§ **PROBLEM DETAILS**:
Each entry that follows should be given again word for word; please leave out its pictures.

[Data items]
'''
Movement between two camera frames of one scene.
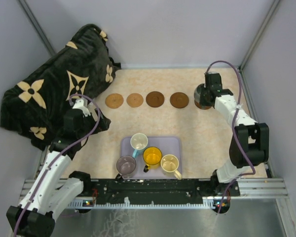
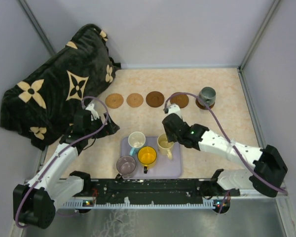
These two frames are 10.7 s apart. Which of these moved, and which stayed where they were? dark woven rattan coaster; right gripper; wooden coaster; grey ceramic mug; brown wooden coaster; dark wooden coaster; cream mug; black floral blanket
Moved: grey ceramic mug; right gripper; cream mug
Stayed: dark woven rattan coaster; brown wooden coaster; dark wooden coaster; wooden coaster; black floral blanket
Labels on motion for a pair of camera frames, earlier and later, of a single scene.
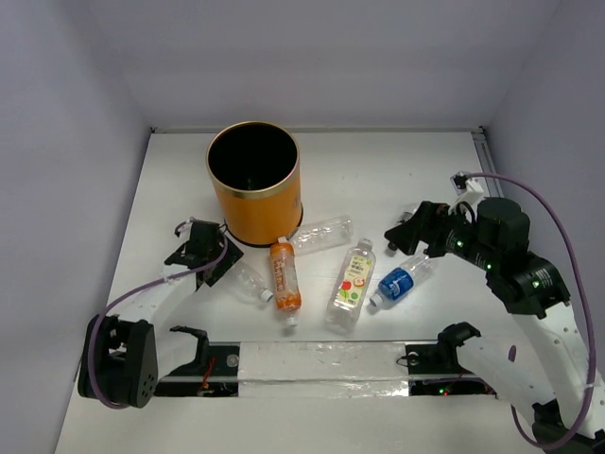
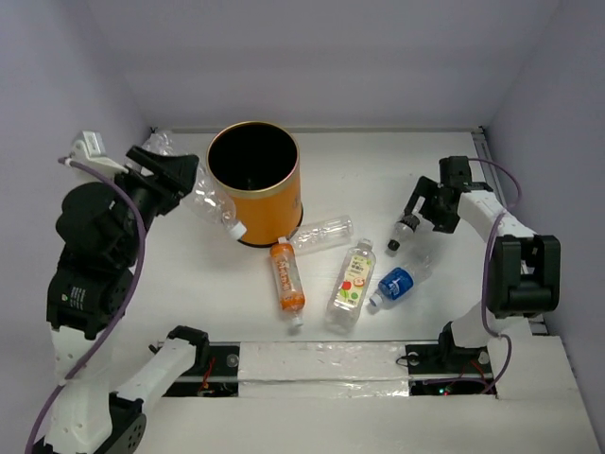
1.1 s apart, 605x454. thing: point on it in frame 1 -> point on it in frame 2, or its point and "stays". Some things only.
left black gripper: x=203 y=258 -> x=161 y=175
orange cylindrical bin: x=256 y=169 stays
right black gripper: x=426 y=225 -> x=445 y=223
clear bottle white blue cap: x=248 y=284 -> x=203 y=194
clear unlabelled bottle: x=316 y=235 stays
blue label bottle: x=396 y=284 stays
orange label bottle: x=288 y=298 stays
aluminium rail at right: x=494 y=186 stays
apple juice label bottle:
'''
§ **SOLUTION TO THE PROBLEM**:
Movement between two camera frames of one scene.
These two frames are 10.7 s apart. Which of these moved, and which stayed where they were? dark woven rattan coaster; right gripper; wooden coaster; grey ceramic mug; brown wooden coaster; dark wooden coaster; cream mug; black floral blanket
Moved: grey ceramic mug; right gripper; cream mug
Stayed: dark woven rattan coaster; brown wooden coaster; dark wooden coaster; wooden coaster; black floral blanket
Labels on motion for a pair of camera frames, earlier and later, of a single scene.
1.1 s apart, 605x454. thing: point on it in frame 1 -> point on it in frame 2, or its point and "stays". Some things only.
left black gripper: x=203 y=258 -> x=161 y=175
orange cylindrical bin: x=256 y=169 stays
right black gripper: x=426 y=225 -> x=445 y=223
clear bottle white blue cap: x=248 y=284 -> x=203 y=194
clear unlabelled bottle: x=316 y=235 stays
blue label bottle: x=396 y=284 stays
orange label bottle: x=288 y=298 stays
aluminium rail at right: x=494 y=186 stays
apple juice label bottle:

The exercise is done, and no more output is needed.